Activity:
Check every line below, and copy those that include "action".

== Segment start ==

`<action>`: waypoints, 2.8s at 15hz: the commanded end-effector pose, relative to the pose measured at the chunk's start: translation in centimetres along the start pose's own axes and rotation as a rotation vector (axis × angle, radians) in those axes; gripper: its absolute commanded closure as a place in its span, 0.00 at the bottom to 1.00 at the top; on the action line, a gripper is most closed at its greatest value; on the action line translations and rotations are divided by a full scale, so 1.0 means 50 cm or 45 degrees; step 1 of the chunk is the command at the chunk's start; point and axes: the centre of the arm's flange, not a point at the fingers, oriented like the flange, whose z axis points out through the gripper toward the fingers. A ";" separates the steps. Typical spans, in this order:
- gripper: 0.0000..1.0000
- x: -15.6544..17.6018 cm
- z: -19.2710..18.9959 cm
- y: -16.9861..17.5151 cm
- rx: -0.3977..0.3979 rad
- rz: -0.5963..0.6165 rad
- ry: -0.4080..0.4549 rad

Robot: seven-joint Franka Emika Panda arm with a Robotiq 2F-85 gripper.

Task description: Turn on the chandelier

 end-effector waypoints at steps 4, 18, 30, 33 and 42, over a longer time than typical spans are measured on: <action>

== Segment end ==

Reply:
`<action>`: waypoints, 2.8s at 15hz: the commanded end-effector pose, relative to the pose measured at the chunk's start: translation in centimetres along the start pose's own axes and rotation as a rotation vector (axis × angle, radians) in those axes; gripper: its absolute commanded closure as a place in its span, 0.00 at the bottom to 1.00 at the top; on the action line, a gripper is most closed at its greatest value; on the action line translations and rotations are divided by a full scale, so 1.0 means 50 cm or 45 degrees; step 1 of the chunk is the command at the chunk's start; point and axes: the centre of the arm's flange, not a point at the fingers, oriented like the flange, whose z axis points out through the gripper toward the fingers. A ";" separates the steps. Typical spans, in this order:
 end-effector waypoints at steps 4, 18, 30, 33 and 42, over a longer time than typical spans are measured on: <action>

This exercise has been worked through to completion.